Андрей также симпатизировал тестю, признавая за ним родственную офицерскую душу, но общались они редко — знакомство молодых и период ухаживания прошли в Харькове, куда из Чугуевского лётного училища ездил в увольнения к родителям курсант Караваев, а студентка Горчакова проходила дипломную практику. Потом они уехали по месту службы молодого мужа, проведя в Одессе всего несколько дней.
Наконец, приступили к анонсированному «важному разговору». Оказалось, что им нужна помощь: Леночка свою интересную работу в редакции бросать не собирается, сейчас она получила короткий отпуск, а по приезде домой будет работать до последнего. Да и потом дольше законных ста двенадцати дней сидеть дома не желает, даже раньше готова выйти.
От Андрюши помощи не дождёшься — у него служба, полёты, командировки. Его родители тоже далеко, в Харькове, где у них на попечении остальные дети: семья дочки с двумя девочками-первоклашками, и пока ещё холостой сын, за которым нужен контроль: парню девятнадцать лет, он учится в университете, подаёт большие надежды, но возраст такой, что может и глупостей натворить.
Поэтому они приехали просить их пока переехать к ним, в Свердловск, посидеть с будущим ребёнком, хотя бы до того времени, когда можно будет отдать его в ясли.
Николай Алексеевич уезжать отказался категорически и бесповоротно: «Поздно мне на старости лет на край света ехать! Пусть Ленка остаётся рожать у нас, а потом к тебе возвращается!» Тут уж в один голос запротестовали молодые: во-первых, жена всегда должна быть с мужем, а во-вторых, опять-таки, работа, которую Лена оставлять не хочет.
После долгих дебатов пришли к компромиссу — решили, что с молодыми уедет Таня, побудет, сколько нужно, а когда дочка сможет обходиться без её помощи — вернётся домой. Николай без неё не пропадёт: в быту он неприхотлив, за собой следит отлично, здоровье у него прекрасное, все врачи удивляются, не верят, что ему уже шестьдесят девять.
Через неделю Татьяна и молодые уехали. Николай жил один, спокойно и неторопливо. В мае пришло радостное письмо о том, что у него появился внук Гришенька, и Горчаков вдруг стал задумываться о том, что хорошо бы всё же собраться к своим, посмотреть на мальчонку, повозиться с ним. Целый месяц обдумывал эту идею, и наконец, решился. Телеграмму давать не стал: он приедет неожиданно — вот радости будет!

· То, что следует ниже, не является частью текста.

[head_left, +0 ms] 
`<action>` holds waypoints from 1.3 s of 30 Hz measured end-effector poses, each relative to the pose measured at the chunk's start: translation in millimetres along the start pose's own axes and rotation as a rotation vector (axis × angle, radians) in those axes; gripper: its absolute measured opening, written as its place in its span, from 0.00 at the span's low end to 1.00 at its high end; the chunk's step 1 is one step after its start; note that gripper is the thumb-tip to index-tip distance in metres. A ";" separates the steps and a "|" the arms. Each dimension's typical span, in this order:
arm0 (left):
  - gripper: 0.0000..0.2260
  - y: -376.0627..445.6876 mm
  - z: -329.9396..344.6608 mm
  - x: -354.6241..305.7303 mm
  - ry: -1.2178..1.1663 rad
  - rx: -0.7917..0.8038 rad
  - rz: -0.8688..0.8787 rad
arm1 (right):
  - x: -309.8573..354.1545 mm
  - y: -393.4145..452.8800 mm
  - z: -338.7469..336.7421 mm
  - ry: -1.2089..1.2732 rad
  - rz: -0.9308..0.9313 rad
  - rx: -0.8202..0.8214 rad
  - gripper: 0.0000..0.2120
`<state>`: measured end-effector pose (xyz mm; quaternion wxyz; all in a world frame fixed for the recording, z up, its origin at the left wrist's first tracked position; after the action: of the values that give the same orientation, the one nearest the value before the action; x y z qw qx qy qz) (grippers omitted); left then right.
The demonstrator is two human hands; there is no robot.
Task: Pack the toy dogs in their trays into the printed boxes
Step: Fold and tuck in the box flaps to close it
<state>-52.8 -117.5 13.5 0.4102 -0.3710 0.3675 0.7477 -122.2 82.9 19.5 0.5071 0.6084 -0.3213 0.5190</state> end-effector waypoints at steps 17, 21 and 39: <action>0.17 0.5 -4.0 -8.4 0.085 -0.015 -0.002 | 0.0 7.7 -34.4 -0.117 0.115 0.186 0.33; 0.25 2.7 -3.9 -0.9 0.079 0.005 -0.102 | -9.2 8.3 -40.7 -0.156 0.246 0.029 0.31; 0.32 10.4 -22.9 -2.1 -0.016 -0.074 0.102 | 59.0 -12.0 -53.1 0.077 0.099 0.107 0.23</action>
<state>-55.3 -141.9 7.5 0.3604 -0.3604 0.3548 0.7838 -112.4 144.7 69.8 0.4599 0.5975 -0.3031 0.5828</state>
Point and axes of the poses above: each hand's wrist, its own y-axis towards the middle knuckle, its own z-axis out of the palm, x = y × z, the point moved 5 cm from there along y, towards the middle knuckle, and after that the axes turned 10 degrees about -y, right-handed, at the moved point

После принятого решения на душе стало легко и спокойно. Он пошёл на кухню, заварил крепкий чай. Поставил свою любимую пластинку — вальс «На сопках Манчжурии». Именно «советский» вариант, без упоминания Мокшанского пехотного полка. Удивительное дело, но он был ему гораздо больше по душе, казался более живым, настоящим, что ли. Николай невольно вспомнил своих однополчан, погибших на той войне, затем друга Савелия. Как нелепо они тогда расстались! Наверное, Савка приходил ещё в эту кофейню, удивлялся, почему Николай не зашёл ни разу, спрашивал о нём. Где он сейчас, живой ли? И не узнаешь, не спросишь… Эх, Савка, Савка…
Николай посидел ещё немного за столом и отправился спать. Завтра воскресенье, самый долгий день в году. Он отоспится как следует, и пойдёт покупать билет…
Николай Алексеевич Горчаков так никуда и не уедет, останется в родном городе, помогая оборонять его в меру своих сил. Когда в Одессу войдут фашисты, не будет отсиживаться дома, а уйдёт в катакомбы, в партизанский отряд, где завоюет любовь и уважение своим военным опытом и бесстрашием. Андрей отправится на фронт и погибнет в воздушном бою, в мае 1942-го. Татьяна, Елена и Гриша так и останутся жить в Свердловске.
Глава 3. Восточная Германия, март 1945
— Товарищ полковник, разрешите доложить?
— Что там у тебя? — полковник Киреев смотрел на вытянувшегося перед ним лейтенанта.
— Парламентёр, товарищ полковник. Пришёл из замка, с белым флагом. Хочет говорить только с командиром.